* _YOUR INSTRUCTIONS_:
Find every line below where the word "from" occurs, then give how many you found and nothing else.

* _SUPPLIED DATA_:
____________
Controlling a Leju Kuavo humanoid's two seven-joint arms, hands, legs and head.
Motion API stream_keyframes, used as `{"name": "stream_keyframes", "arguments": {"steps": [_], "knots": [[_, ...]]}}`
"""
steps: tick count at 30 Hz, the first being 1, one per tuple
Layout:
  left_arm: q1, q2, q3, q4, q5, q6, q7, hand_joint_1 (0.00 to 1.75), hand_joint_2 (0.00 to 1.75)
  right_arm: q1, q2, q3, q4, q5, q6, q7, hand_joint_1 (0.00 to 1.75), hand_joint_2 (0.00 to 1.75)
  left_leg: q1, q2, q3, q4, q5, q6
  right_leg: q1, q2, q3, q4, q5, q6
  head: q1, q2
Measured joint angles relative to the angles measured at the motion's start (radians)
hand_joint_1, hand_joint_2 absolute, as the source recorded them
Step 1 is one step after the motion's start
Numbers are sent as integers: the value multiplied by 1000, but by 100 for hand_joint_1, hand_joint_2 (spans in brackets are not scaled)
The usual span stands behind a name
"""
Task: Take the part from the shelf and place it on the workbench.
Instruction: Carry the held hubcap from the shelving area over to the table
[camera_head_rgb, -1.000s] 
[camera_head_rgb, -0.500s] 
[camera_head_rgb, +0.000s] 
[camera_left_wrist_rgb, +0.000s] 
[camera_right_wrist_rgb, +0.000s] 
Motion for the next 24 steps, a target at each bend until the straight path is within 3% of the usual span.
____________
* _ANSWER SPACE_:
2